# Lesson 2.06 Hypothesis Testing

In [1]:
# Bring in our libraries.
import numpy as np
import matplotlib.pyplot as plt

# For the full list of available styles check out matplotlib.org/stable/gallery/style_sheets/style_sheets_reference.html
# Read more on matplotlib’s fivethirtyeight style at this link - https://www.dataquest.io/blog/making-538-plots/
plt.style.use('fivethirtyeight')

# It's just that the definition of the displayed plot is a bit better: retina quality. 
# Any display with retina resolution will make the figures look better
#  if your monitor's resolution is sub-retina than the improvement will be less noticeable.
%config InlineBackend.figure_format = 'retina'

# make your plot outputs appear inline right after code cell and be stored within the notebook.
%matplotlib inline

## Introduction to Hypothesis Testing

In the real world, we like to make **data-driven decisions**!
- In order to make these decisions, though, we need to collect some data.
- We take this data, put it into a "box," and the output effectively tells us what type of decision we should make.
- This "box" is hypothesis testing.

Hypothesis testing is a little more complicated than that, but not much!

### Hypothesis Testing: A Drug Efficacy Example

---

Say we are testing the efficacy of a new drug:

- We randomly select 50 people to be in the placebo control condition and 50 people to recieve the treatment.
    - In the context of experiments, we often talk about the "control" group and the "experimental" or "treatment" group. In our example, the control group is the one given the placebo (sugar pill) and the treatment group is the one given the actual drug. 
- We are interested in the average difference in blood pressure levels between the treatment and control groups.
- We know our sample is selected from a broader, unknown population pool.
- We can imagine that, in a hypothetical parallel world, we could have ended up with a different random sample of subjects from the population pool.

<a id='null-hypothesis'></a>

### The "Null" Hypothesis

---

The **null hypothesis** is a fundamental concept of statistical tests. We typically denote the null hypothesis with $H_0$.
- In our drug efficacy experiment example, our null hypothesis is that there is no difference in blood pressure between a subject taking a placebo and and one taking the treatment drug.

> $H_0:$ The average difference in blood pressure between treatment and control groups is zero.

<a id='alternative-hypothesis'></a>

### The "Alternative Hypothesis"

---

The **alternative hypothesis** is the outcome of the experiment that we hope to show.
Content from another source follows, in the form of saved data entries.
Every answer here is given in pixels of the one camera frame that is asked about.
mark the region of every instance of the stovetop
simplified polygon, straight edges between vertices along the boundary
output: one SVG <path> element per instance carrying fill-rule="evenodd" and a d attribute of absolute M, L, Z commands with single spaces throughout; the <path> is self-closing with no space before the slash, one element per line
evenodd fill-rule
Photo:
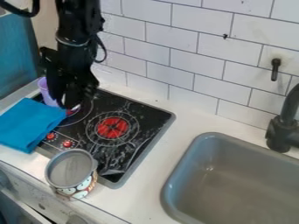
<path fill-rule="evenodd" d="M 99 182 L 111 188 L 126 182 L 174 120 L 170 112 L 102 90 L 67 114 L 39 147 L 49 158 L 68 149 L 89 151 L 99 162 Z"/>

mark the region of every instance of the silver pot
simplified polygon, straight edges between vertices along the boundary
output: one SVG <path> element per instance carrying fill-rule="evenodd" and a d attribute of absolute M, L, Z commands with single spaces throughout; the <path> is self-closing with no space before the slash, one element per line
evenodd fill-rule
<path fill-rule="evenodd" d="M 53 157 L 45 168 L 52 189 L 67 198 L 82 199 L 95 187 L 98 162 L 85 150 L 66 150 Z"/>

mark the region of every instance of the countertop
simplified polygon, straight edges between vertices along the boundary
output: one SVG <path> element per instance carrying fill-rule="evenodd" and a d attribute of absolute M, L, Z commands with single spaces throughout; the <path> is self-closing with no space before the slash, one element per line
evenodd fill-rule
<path fill-rule="evenodd" d="M 265 130 L 263 129 L 257 129 L 217 115 L 206 114 L 195 108 L 187 108 L 185 105 L 172 104 L 169 101 L 160 100 L 152 95 L 128 87 L 102 85 L 101 88 L 169 110 L 177 116 L 175 122 L 123 187 L 112 190 L 98 184 L 84 199 L 86 203 L 93 207 L 98 207 L 128 222 L 134 224 L 177 223 L 165 213 L 160 205 L 160 192 L 166 179 L 196 136 L 206 132 L 220 132 L 266 147 Z M 37 91 L 33 91 L 27 94 L 28 90 L 26 90 L 27 93 L 24 90 L 22 91 L 19 93 L 29 97 L 37 93 Z M 0 108 L 0 114 L 6 109 Z M 298 150 L 292 150 L 288 155 L 299 158 Z M 27 155 L 0 145 L 0 158 L 4 162 L 14 165 L 24 172 L 30 173 L 36 179 L 45 182 L 44 169 L 49 159 L 37 152 Z"/>

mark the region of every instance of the sink
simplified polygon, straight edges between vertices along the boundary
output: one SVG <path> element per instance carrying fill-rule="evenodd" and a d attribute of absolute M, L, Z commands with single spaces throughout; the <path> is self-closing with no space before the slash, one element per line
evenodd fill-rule
<path fill-rule="evenodd" d="M 161 193 L 191 224 L 298 224 L 299 160 L 220 133 L 195 138 Z"/>

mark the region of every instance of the blue cloth
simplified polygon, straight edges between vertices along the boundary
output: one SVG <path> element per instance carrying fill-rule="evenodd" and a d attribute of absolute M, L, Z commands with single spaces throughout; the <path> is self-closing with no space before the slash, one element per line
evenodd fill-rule
<path fill-rule="evenodd" d="M 31 153 L 66 118 L 66 111 L 24 98 L 0 116 L 0 144 Z"/>

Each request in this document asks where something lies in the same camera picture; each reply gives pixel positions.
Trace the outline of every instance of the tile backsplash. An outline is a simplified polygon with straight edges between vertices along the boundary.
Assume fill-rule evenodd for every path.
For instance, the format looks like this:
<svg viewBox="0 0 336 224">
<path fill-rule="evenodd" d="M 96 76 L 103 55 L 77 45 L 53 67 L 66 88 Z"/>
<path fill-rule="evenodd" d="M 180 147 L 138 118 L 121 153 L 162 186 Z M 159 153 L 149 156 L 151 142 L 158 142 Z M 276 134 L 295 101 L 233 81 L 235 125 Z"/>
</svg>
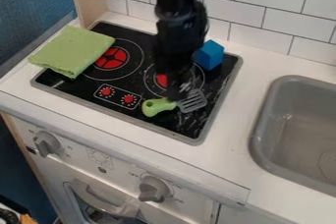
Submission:
<svg viewBox="0 0 336 224">
<path fill-rule="evenodd" d="M 336 65 L 336 0 L 202 0 L 209 34 Z M 108 9 L 148 20 L 156 0 L 106 0 Z"/>
</svg>

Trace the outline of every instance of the sink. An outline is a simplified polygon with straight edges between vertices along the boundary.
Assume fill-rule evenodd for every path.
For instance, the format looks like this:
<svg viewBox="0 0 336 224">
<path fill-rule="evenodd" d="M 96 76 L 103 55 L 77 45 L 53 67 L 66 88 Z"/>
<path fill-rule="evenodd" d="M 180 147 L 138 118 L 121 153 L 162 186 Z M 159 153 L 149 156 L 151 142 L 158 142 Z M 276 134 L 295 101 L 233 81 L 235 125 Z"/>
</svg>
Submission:
<svg viewBox="0 0 336 224">
<path fill-rule="evenodd" d="M 336 196 L 336 85 L 300 76 L 274 81 L 250 153 L 264 170 Z"/>
</svg>

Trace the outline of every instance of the blue cube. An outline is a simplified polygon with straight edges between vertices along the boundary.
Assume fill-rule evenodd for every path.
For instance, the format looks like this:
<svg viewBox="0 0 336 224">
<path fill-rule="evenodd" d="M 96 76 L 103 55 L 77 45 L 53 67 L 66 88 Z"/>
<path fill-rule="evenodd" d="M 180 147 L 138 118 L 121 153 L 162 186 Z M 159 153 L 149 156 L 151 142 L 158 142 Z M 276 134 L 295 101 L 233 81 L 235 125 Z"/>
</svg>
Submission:
<svg viewBox="0 0 336 224">
<path fill-rule="evenodd" d="M 224 49 L 222 45 L 210 39 L 198 51 L 196 62 L 205 70 L 210 71 L 223 62 Z"/>
</svg>

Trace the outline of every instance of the stove knob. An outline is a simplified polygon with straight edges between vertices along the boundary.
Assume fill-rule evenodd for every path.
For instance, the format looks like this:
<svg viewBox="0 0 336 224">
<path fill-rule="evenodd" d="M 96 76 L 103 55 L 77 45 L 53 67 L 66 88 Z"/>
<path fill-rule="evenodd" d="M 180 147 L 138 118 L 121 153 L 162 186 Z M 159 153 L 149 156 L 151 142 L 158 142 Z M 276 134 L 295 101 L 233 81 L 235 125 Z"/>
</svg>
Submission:
<svg viewBox="0 0 336 224">
<path fill-rule="evenodd" d="M 42 157 L 48 154 L 60 154 L 62 150 L 61 143 L 53 135 L 44 131 L 37 133 L 33 141 Z"/>
<path fill-rule="evenodd" d="M 146 176 L 142 179 L 140 201 L 163 202 L 169 196 L 171 196 L 171 191 L 163 181 L 152 176 Z"/>
</svg>

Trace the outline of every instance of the white cabinet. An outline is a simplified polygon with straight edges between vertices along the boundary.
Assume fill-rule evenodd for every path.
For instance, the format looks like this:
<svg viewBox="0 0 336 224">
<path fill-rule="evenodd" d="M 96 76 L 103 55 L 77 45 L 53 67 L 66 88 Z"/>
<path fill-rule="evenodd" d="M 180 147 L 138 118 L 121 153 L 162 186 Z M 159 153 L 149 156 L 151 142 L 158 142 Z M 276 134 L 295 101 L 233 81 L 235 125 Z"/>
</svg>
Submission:
<svg viewBox="0 0 336 224">
<path fill-rule="evenodd" d="M 221 205 L 217 224 L 285 224 L 247 208 L 235 209 Z"/>
</svg>
It's the opposite of our null hypothesis!
- In our drug efficacy experiment example, the alternative hypothesis is that there is in fact an average difference in blood pressure between the treatment and control groups. 
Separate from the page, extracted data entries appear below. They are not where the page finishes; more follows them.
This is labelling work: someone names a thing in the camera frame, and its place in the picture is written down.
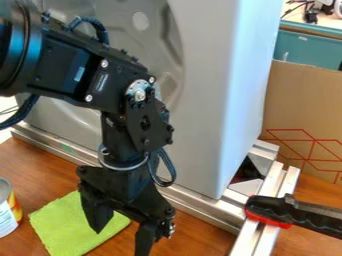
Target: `cardboard box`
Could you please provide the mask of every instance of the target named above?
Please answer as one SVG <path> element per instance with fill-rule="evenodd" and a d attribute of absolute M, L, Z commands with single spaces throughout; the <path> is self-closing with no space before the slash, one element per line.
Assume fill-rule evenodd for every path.
<path fill-rule="evenodd" d="M 274 61 L 260 139 L 285 165 L 342 185 L 342 72 Z"/>

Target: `black wire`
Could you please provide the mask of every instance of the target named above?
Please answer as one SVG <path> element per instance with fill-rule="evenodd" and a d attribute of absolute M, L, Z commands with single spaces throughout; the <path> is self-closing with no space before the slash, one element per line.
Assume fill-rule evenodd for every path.
<path fill-rule="evenodd" d="M 298 8 L 302 7 L 303 5 L 311 4 L 311 3 L 314 3 L 314 2 L 315 2 L 315 1 L 305 1 L 304 3 L 302 3 L 302 4 L 298 5 L 298 6 L 296 6 L 295 8 L 287 10 L 287 11 L 284 13 L 284 15 L 281 16 L 281 19 L 283 19 L 285 16 L 287 16 L 287 15 L 290 14 L 291 12 L 293 12 L 293 11 L 297 10 Z"/>
<path fill-rule="evenodd" d="M 109 37 L 106 27 L 97 19 L 92 17 L 76 17 L 67 27 L 67 30 L 74 30 L 83 22 L 91 24 L 97 35 L 97 39 L 100 43 L 109 45 Z"/>
<path fill-rule="evenodd" d="M 30 95 L 30 97 L 28 97 L 28 99 L 24 101 L 23 105 L 21 105 L 21 107 L 13 116 L 8 118 L 6 121 L 0 123 L 0 130 L 9 128 L 21 122 L 22 120 L 24 120 L 27 117 L 27 115 L 30 113 L 33 106 L 37 103 L 38 99 L 39 99 L 38 95 L 34 95 L 34 94 Z"/>
<path fill-rule="evenodd" d="M 156 183 L 158 186 L 170 187 L 176 181 L 176 178 L 177 178 L 176 168 L 174 167 L 174 165 L 171 162 L 168 154 L 166 153 L 166 151 L 163 148 L 158 149 L 157 154 L 163 160 L 166 168 L 169 170 L 170 175 L 171 175 L 171 180 L 170 181 L 164 181 L 158 175 L 156 175 L 153 171 L 154 168 L 152 167 L 151 160 L 149 160 L 147 162 L 147 170 L 148 170 L 152 180 L 154 181 L 154 183 Z"/>

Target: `silver ring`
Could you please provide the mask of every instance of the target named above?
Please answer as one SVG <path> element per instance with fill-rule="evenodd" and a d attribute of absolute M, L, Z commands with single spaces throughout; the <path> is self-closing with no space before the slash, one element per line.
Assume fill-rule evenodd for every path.
<path fill-rule="evenodd" d="M 144 164 L 147 163 L 148 161 L 148 158 L 149 158 L 149 155 L 146 154 L 145 155 L 145 159 L 143 161 L 141 161 L 140 163 L 136 164 L 136 165 L 133 165 L 133 166 L 129 166 L 129 167 L 119 167 L 119 166 L 115 166 L 115 165 L 110 165 L 110 164 L 107 164 L 105 163 L 104 161 L 104 157 L 103 157 L 103 154 L 102 152 L 106 150 L 106 148 L 101 145 L 100 148 L 99 148 L 99 151 L 98 151 L 98 160 L 100 162 L 100 164 L 108 169 L 111 169 L 111 170 L 114 170 L 114 171 L 131 171 L 131 170 L 134 170 Z"/>

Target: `white washing machine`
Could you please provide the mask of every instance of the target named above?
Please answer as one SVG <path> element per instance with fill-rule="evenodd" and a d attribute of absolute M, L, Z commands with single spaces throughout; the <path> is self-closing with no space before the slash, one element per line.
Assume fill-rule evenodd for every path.
<path fill-rule="evenodd" d="M 176 129 L 167 150 L 177 183 L 220 198 L 261 132 L 282 0 L 35 3 L 65 22 L 96 16 L 112 47 L 127 49 L 157 76 Z M 41 98 L 27 122 L 92 150 L 101 143 L 99 113 L 59 100 Z"/>

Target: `robotic arm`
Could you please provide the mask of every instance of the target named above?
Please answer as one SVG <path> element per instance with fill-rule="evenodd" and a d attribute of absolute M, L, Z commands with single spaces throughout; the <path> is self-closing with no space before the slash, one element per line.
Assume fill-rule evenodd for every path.
<path fill-rule="evenodd" d="M 95 28 L 97 39 L 74 31 L 82 22 Z M 165 105 L 155 98 L 155 80 L 136 58 L 109 46 L 96 19 L 78 17 L 66 25 L 40 14 L 29 1 L 0 0 L 0 95 L 35 95 L 22 117 L 38 96 L 101 111 L 102 167 L 77 169 L 82 207 L 97 233 L 113 210 L 139 222 L 135 255 L 148 255 L 153 242 L 174 231 L 175 210 L 155 186 L 169 186 L 176 178 L 162 149 L 172 144 L 174 129 Z M 170 182 L 156 175 L 159 157 Z"/>
> $H_A:$ The parameter of interest — our average difference between treatment and control — is not zero.

**NOTE:** The null and alternative hypotheses are concerned with the true values, or, in other words, the **parameter of the overall population**. Through hypothesis testing, we will make an **inference** (a decision) about this population parameter.

### Introduction to the $t$-Test

---

Say that, in our drug experiment, we measure the following results:

- The 50 subjects in the control group have an average systolic blood pressure of 121.38.
- The 50 subjects in the experimental/treatment group have an average systolic blood pressure of 111.56.

The difference between experimental and control samples is -9.82 points. 

**But**, with only 50 subjects in each sample, how confident can we be that this measured difference is real? Do we have enough evidence to say that the population average blood pressure is different between these two groups?

We can perform what is known as a [**t-test**](https://www.scribbr.com/statistics/t-test/) to evaluate this. (A $t$-test is one of many, many types of hypothesis tests.)

Four steps to hypothesis testing:
1. Construct a null hypothesis that you want to contradict and its complement, the alternative hypothesis.
2. Specify a level of significance.
3. Calculate your test statistic.
4. Find your $p$-value and make a conclusion.

**We can set up the experimental and control observations below as `numpy` arrays.**

In [2]:
control = np.array([166, 165, 120,  94, 104, 166,  98,  85,  97,  87, 114, 100, 152,
                    87, 152, 102,  82,  80,  84, 109,  98, 154, 135, 164, 137, 128,
                    122, 146,  86, 146,  85, 101, 109, 105, 163, 136, 142, 144, 140,
                    128, 126, 119, 121, 126, 169,  87,  97, 167,  89, 155])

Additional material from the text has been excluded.